Time is another clue that the gastroenterologist may use. They generally check to see if you’ve had the issues at least once a week for the last three months and if you’ve had symptoms for at least six months.

Additional Information About IBS

IBSCauses, Risk Factors, and Triggers

The cause of IBS is unknown. However, researchers have identified a few speculated risk factors. One is genetics. If you have a family history of IBS, you’re more likely to develop it.

IBS develops in young people under the age of 50. Women are more prone to IBS than men, and people with mental health problems seem to be more inclined to it.


Certain things seem to trigger irritable bowel syndrome in people. Food is the main trigger, which makes sense because IBS is a disorder of the large intestine. Stress can make IBS worse, but researchers don’t believe it causes IBS.

Traditional Treatments

Since doctors don’t know what causes IBS, there aren’t any specific treatments for the disorder. Traditionally doctors treat the symptoms. For example, if you’re constipated, they’ll tell you to take laxatives, but if you have abdomen pain, they may prescribe antispasmodics.

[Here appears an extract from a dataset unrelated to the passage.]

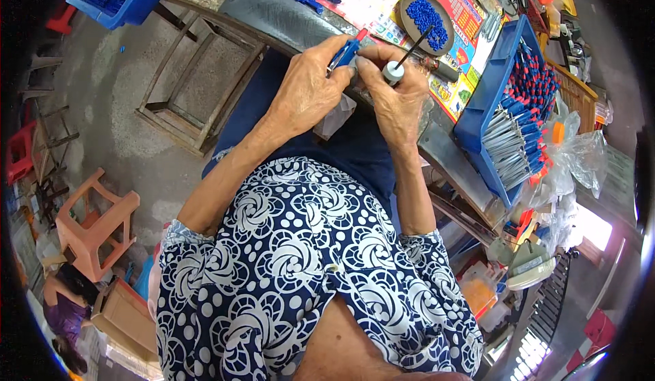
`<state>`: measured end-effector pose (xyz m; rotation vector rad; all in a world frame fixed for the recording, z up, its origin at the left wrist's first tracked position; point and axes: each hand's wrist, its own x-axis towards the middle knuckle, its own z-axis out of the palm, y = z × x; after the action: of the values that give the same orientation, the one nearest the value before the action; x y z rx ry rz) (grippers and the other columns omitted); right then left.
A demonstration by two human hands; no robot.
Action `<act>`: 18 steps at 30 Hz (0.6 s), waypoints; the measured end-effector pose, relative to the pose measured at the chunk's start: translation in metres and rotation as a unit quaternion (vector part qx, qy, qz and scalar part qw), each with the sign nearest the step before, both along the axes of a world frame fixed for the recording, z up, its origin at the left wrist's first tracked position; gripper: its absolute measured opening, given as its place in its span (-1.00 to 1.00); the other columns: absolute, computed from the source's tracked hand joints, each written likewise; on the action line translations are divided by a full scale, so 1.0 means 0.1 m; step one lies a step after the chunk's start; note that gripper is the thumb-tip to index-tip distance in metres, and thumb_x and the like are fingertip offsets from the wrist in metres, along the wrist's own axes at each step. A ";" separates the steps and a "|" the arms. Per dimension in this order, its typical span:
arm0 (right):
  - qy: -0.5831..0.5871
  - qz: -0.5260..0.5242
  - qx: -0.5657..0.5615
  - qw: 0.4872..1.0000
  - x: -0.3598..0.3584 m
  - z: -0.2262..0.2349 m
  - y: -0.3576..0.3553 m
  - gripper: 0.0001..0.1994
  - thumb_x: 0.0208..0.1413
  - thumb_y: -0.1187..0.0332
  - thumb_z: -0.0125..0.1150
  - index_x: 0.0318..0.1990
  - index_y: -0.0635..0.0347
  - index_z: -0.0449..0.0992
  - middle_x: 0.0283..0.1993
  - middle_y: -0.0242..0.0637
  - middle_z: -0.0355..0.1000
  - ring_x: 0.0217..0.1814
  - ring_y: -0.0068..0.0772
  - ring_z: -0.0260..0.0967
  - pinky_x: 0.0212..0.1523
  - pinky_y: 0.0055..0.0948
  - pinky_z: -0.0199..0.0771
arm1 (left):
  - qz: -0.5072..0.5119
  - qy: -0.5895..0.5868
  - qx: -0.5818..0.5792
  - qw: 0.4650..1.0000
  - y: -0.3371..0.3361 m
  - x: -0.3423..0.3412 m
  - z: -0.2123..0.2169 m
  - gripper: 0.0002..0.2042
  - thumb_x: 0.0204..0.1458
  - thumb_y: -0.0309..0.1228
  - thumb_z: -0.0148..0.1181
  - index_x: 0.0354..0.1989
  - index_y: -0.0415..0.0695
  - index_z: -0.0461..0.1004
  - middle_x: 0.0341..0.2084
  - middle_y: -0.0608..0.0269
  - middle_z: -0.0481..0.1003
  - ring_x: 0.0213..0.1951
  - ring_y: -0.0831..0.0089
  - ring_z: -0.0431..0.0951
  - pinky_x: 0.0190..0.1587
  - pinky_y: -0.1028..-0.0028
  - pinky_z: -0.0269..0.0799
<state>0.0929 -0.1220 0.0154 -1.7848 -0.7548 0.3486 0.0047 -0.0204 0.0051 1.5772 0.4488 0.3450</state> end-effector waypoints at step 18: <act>-0.144 -0.066 0.014 0.987 -0.04 -0.17 0.03 -0.95 -0.11 0.54 0.14 -0.46 0.29 0.41 -0.60 -0.39 0.35 -0.57 -0.67 0.26 -0.55 -0.61 0.27 | 0.008 -0.035 0.133 0.991 -0.12 0.06 -0.04 -0.66 -0.15 -0.65 -0.08 -0.12 -0.42 0.20 -0.46 -0.29 0.36 -0.35 -0.14 0.39 -0.35 0.18 0.29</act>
<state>0.0884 -0.1194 -0.0017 -1.8704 -0.8325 -0.0099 0.0109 -0.0328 0.0008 1.8146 0.3722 0.4856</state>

Doctors may also recommend that you change certain lifestyle factors. Eat healthier, exercise more, stop smoking, and take probiotics, improving your gut flora.


*Statistics provided by the International Foundation for Gastrointestinal Disorders.

  • Between 10 and 15 percent of people worldwide have IBS.
  • About 40% of people with IBS have a mild version, 35% have a moderate performance, and 25% have a severe case of IBS.
  • IBS is the most common disorder diagnosed by gastroenterologists.
  • Women make up from 60 to 65 percent of IBS cases.

Spider Venom as a Pain Treatment?

It may sound bizarre, but recent research done by Professor Richard Lewis from the Institute for Molecular Bioscience, University of Queensland, and the company has found two peptides in spider venom that could alleviate pain associated with irritable bowel syndroms. Research believes these peptides can relieve pain from many conditions. The study is in the beginning stages, but if it becomes a mainstream treatment, it will revolutionize the way chronic pain is treated.

Why Venom Instead of Pain Medication?

Although there are current pain medications that treat pain associated with IBS, after long-term use, a person can develop a tolerance to the medicine. This scenario won’t happen with the peptide in the spider venom.

Another consideration is that current medications don’t always work ultimately, primarily because of dosage limitations. The effects are only temporary, so pain medications are not an effective way to treat pain. Of course, no one is recommending that you skip pain medication – you still need some relief until something better comes along.

The Peptides in the Venom

The venom of the Bird Eating Tarantula is harmless to humans, typically. Otherwise, it wouldn’t be an option for pain treatment. However, as mentioned before, it’s two peptides in the venom that would be isolated for treatment usage. They are called TAP1A and TAP2A.

The way they work is by inhibiting chronic pain channels in the body. Most chronic pain channels are sodium (NaV) and calcium (CaV) channels. These are known as voltage-gated channels because they use electrical signals to move sodium and calcium into cell membranes. The main channels are:

  • NaV1.1
  • NaV1.3
  • NaV1.7
  • NaV1.8
  • NaV1.9
  • CaV2.2
  • CaV3.2

Think of these channels as radio stations. The peptides in spider venom would act as interference that stops the frequency (chronic pain) to the channels. It would eliminate the problem, and you wouldn’t need pain medications, which can sometimes have severe side effects.

The Spider That the Venom Comes From

The venom in discussion comes from the Venezuelan Pinkfoot Goliath Tarantula. It’s the world’s most massive spider. The two peptides used from the venom are called Tap1a and Tap2a. They effectively inhibit pain receptors in the gut area and do so almost immediately. There is still a lot of research to be done on this spider venom treatment, but it’s showing promising results.

If you’re a spider lover, you’ll find the Pinkfoot Goliath interesting. If not, it may be a nightmare for you.